Winding up in jail, even for a minor infraction, increases the chance of getting sentenced to incarceration, loss of income, getting out and returning to crime, and worsened health, a Vera Institute of Justice report finds.
Jail is a gateway to “deeper and more lasting involvement in the criminal justice system,” according to the report, Incarceration’s Front Door: The Misuse of Jails in America, February 2015. The report concludes jail also exacerbates problems for the mentally ill.
THE REPORT NOTES
On any given day, there are about 731,000 bookings in nearly 3,000 jails across the country. Nationally, annual bookings nearly doubled, from 6 million in 1983 to 11.7 million in 2013.
Not only are more people ending up in jail, the length of stay increased from an average of 14 days in 1983 to 23 days in 2013.
Nearly 75 percent of sentenced offenders and pretrial detainees are in jail for nonviolent traffic, property, drug, or public order offenses.
The Bureau of Justice Statistics reports 60 percent of jail inmates reported having had symptoms of a mental health disorder in the previous 12 months.

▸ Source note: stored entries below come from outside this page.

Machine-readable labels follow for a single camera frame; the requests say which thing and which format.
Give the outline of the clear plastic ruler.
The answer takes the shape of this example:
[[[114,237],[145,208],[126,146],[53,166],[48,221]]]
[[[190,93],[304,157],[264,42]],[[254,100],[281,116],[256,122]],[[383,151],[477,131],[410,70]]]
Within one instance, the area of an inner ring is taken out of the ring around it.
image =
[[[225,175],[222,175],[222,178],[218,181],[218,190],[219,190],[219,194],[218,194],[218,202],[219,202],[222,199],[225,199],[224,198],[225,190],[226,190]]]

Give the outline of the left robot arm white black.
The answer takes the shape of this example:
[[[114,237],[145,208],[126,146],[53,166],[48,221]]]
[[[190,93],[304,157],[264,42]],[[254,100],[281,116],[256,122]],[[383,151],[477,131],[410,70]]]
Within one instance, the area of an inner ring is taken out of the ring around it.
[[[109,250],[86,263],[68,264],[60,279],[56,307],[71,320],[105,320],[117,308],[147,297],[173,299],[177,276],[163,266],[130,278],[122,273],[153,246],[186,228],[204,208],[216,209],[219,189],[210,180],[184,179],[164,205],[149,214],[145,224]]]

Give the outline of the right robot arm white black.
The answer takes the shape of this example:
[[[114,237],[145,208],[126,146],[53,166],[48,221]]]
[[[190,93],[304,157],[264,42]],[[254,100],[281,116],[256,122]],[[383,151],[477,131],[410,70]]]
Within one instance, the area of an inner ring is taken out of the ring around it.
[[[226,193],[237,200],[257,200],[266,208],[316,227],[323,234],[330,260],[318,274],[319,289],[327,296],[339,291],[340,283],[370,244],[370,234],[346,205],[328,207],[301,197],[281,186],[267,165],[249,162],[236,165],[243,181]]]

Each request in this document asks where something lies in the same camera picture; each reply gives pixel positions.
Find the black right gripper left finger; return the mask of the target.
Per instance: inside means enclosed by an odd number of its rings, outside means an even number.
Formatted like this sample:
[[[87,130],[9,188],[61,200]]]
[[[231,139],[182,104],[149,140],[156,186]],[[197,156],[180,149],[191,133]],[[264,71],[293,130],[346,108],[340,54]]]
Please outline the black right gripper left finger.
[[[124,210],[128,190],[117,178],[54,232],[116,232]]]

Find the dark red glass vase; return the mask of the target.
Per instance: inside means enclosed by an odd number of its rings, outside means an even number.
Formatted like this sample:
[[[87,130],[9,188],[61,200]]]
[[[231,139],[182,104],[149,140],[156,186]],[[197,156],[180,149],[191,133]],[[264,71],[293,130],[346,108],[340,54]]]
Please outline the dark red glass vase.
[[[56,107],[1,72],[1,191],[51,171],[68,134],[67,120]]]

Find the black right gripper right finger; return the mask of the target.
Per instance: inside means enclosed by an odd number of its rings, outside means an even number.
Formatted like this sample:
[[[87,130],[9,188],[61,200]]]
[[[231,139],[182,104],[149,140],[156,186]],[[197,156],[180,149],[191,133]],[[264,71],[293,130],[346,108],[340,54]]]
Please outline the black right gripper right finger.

At a rate four to six times higher than in the general population, an estimated 14.5 percent of men and 31 percent of women in jails has serious mental illnesses, according to Vera.
Seventeen percent of jail inmates with mental illness were homeless in the year before their arrest, compared to nine percent of the rest of the jail population.
Nearly a third of jail inmates with mental illness were unemployed in the month before arrest, compared to less than a quarter of the rest of the population.
|“Fifteen percent of jail inmates with mental illness were using drugs and alcohol”|
Thirty-four percent of jail inmates with mental illness were drug users at the time of arrest compared to 20 percent of the rest of the jail population.
Fifteen percent of jail inmates with mental illness were using drugs and alcohol at the time of arrest, compared to seven percent of the rest of the jail population.
The Vera report cited the “constant noise, bright lights, an ever-changing population, and an atmosphere of threat and violence…coupled with the near-absence of mental health treatment” to show that jails are damaging to people with mental illness.
According to the latest data available to Vera, 83 percent of jail inmates with mental illness did not receive mental health care after admission.
Vera reports that most people with serious mental illnesses enter jail with minor, nonviolent crimes, yet they end up staying in jail for longer periods of time than offenders without mental illnesses.
Breakdowns in “care is likely a large part of the reason why people with mental illness tend to cycle in and out of jail,” according to Vera.